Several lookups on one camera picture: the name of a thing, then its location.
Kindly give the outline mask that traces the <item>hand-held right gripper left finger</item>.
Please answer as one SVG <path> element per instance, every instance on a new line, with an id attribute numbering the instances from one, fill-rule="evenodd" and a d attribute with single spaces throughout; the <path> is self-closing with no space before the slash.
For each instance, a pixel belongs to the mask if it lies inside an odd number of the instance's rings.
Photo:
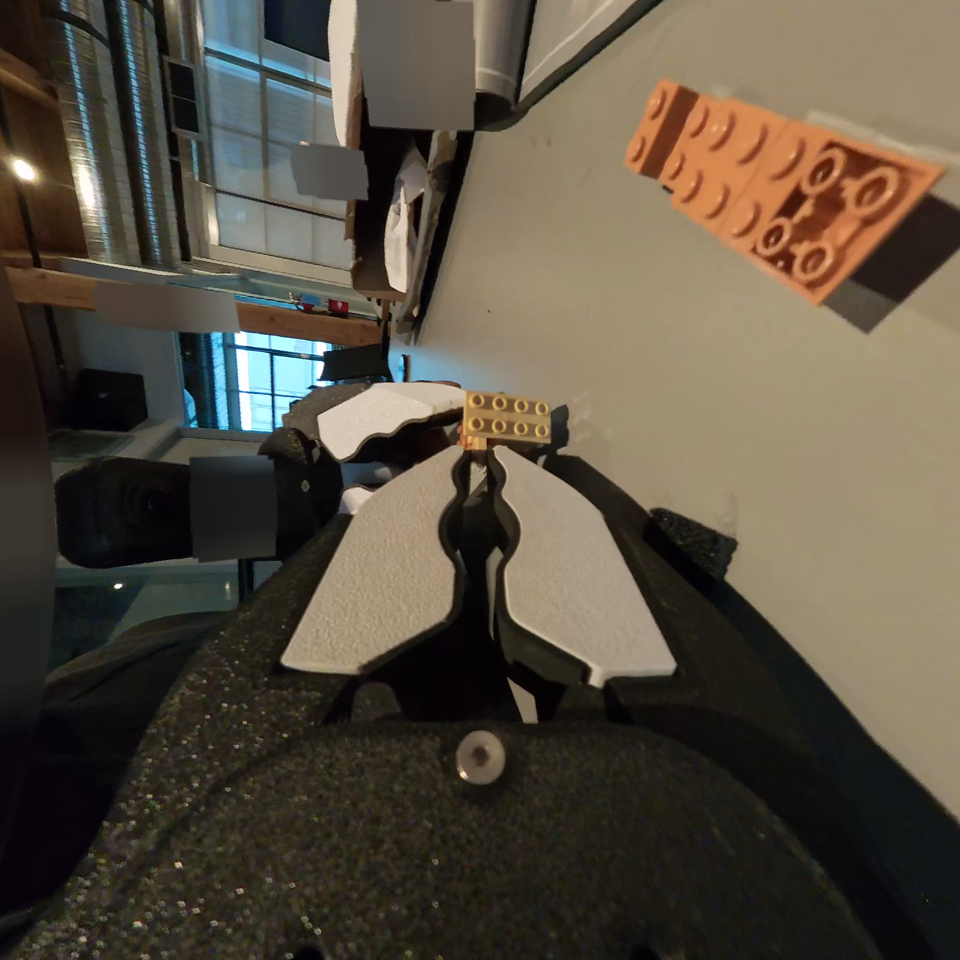
<path id="1" fill-rule="evenodd" d="M 468 451 L 450 446 L 366 499 L 280 657 L 283 667 L 360 676 L 450 626 L 466 583 L 450 530 L 469 472 Z"/>

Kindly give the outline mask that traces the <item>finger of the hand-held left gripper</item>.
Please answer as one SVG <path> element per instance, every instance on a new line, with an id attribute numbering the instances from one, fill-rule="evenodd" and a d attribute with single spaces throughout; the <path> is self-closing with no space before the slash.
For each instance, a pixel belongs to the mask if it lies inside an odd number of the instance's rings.
<path id="1" fill-rule="evenodd" d="M 401 474 L 402 466 L 395 463 L 342 463 L 342 493 L 339 514 L 355 515 L 379 488 Z"/>
<path id="2" fill-rule="evenodd" d="M 318 443 L 338 463 L 361 462 L 374 441 L 408 426 L 462 417 L 467 392 L 452 385 L 371 385 L 316 416 Z"/>

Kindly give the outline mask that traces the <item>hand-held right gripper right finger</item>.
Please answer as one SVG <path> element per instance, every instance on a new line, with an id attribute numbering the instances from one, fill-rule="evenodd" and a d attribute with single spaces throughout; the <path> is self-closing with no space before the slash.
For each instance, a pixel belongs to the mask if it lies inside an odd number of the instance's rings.
<path id="1" fill-rule="evenodd" d="M 672 676 L 677 661 L 600 510 L 517 452 L 488 454 L 490 625 L 507 663 L 565 686 Z"/>

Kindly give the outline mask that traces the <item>tan studded brick plate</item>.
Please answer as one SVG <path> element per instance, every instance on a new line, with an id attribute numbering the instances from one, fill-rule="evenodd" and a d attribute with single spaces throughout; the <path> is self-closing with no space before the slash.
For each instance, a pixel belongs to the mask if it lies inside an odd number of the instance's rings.
<path id="1" fill-rule="evenodd" d="M 461 437 L 483 437 L 491 445 L 543 447 L 551 443 L 551 408 L 540 399 L 502 392 L 466 390 Z"/>

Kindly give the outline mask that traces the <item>grey desk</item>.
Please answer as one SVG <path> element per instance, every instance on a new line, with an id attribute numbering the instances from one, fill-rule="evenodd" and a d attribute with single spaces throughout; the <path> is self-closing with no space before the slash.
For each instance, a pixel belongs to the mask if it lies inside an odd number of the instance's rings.
<path id="1" fill-rule="evenodd" d="M 958 815 L 958 332 L 812 306 L 624 166 L 661 78 L 958 136 L 958 2 L 663 2 L 479 133 L 417 377 L 532 391 Z"/>

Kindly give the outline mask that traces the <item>black box speaker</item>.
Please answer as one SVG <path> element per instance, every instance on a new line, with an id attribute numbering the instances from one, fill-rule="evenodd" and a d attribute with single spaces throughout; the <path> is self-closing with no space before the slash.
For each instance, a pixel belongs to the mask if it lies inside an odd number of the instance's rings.
<path id="1" fill-rule="evenodd" d="M 83 368 L 72 393 L 72 424 L 78 429 L 124 433 L 149 417 L 143 375 Z"/>

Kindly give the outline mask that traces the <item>cardboard box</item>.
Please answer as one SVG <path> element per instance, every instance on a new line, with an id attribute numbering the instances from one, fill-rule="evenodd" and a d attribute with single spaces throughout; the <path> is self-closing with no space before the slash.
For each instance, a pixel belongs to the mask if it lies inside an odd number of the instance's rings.
<path id="1" fill-rule="evenodd" d="M 407 139 L 400 130 L 370 128 L 365 135 L 367 199 L 347 203 L 344 224 L 344 237 L 352 246 L 351 282 L 360 296 L 374 302 L 390 302 L 392 333 L 403 344 L 412 345 L 426 316 L 424 289 L 442 216 L 450 210 L 447 198 L 455 172 L 458 136 L 447 131 L 434 131 L 431 135 L 412 277 L 408 291 L 401 294 L 388 282 L 384 236 Z"/>

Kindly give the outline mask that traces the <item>white crumpled paper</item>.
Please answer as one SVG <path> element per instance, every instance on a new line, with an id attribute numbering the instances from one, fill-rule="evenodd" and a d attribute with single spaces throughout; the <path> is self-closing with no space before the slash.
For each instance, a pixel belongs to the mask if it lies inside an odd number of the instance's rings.
<path id="1" fill-rule="evenodd" d="M 409 291 L 418 242 L 415 205 L 423 198 L 426 186 L 426 161 L 411 142 L 394 180 L 383 241 L 388 282 L 402 296 Z"/>

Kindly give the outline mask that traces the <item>wooden ceiling beam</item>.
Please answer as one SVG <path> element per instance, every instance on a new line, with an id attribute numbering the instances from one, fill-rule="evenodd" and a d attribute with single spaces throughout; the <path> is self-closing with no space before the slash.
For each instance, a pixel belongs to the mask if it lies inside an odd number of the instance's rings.
<path id="1" fill-rule="evenodd" d="M 103 315 L 113 313 L 111 322 L 119 327 L 244 331 L 343 347 L 378 344 L 383 333 L 372 318 L 341 318 L 279 303 L 253 303 L 225 290 L 12 265 L 6 265 L 6 275 L 20 305 L 100 310 Z"/>

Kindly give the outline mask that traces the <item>large paned window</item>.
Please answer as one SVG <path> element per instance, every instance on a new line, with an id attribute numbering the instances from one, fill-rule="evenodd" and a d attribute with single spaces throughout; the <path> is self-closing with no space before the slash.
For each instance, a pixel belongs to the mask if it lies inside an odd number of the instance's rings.
<path id="1" fill-rule="evenodd" d="M 349 270 L 345 202 L 300 194 L 290 159 L 337 142 L 329 64 L 268 39 L 263 2 L 199 6 L 219 246 Z"/>

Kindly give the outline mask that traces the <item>orange brick assembly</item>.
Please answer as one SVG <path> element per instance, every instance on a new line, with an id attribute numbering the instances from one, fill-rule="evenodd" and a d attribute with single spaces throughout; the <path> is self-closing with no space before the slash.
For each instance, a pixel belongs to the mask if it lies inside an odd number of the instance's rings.
<path id="1" fill-rule="evenodd" d="M 943 164 L 670 78 L 654 86 L 625 165 L 657 181 L 675 210 L 816 306 L 947 173 Z"/>

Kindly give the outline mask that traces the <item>grey board with dark edge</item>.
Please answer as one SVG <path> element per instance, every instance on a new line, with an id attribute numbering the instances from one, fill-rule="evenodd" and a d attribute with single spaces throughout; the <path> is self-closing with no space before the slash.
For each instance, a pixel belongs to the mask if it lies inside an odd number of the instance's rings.
<path id="1" fill-rule="evenodd" d="M 659 5 L 659 1 L 535 1 L 515 110 L 530 110 Z"/>

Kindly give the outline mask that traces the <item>silver ventilation duct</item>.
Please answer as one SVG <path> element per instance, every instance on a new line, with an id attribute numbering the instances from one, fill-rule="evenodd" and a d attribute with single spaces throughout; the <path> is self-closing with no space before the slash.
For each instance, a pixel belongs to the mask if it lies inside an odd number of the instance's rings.
<path id="1" fill-rule="evenodd" d="M 191 2 L 40 3 L 86 254 L 126 266 L 190 259 L 184 190 L 197 119 Z"/>

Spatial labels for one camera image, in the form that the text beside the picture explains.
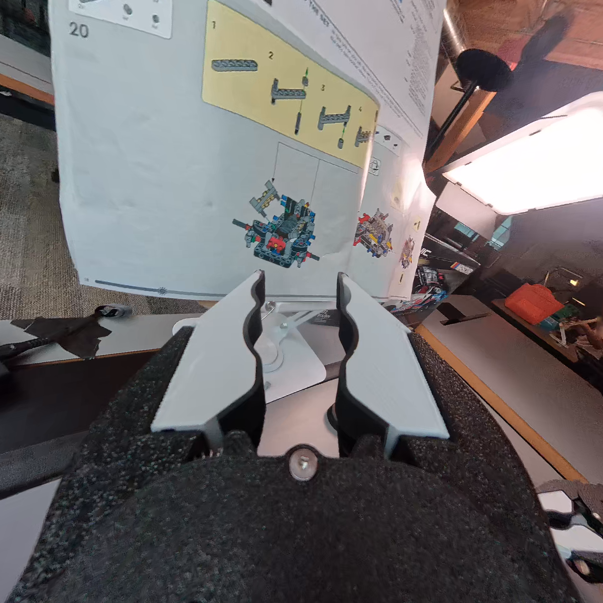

-.-.-

To do: Take every line above that includes "camera" and list it.

Solution to this task:
Several lookups on one camera picture: the name of a thing, then its location.
Spatial labels for one camera image, in the form that the text beside the picture explains.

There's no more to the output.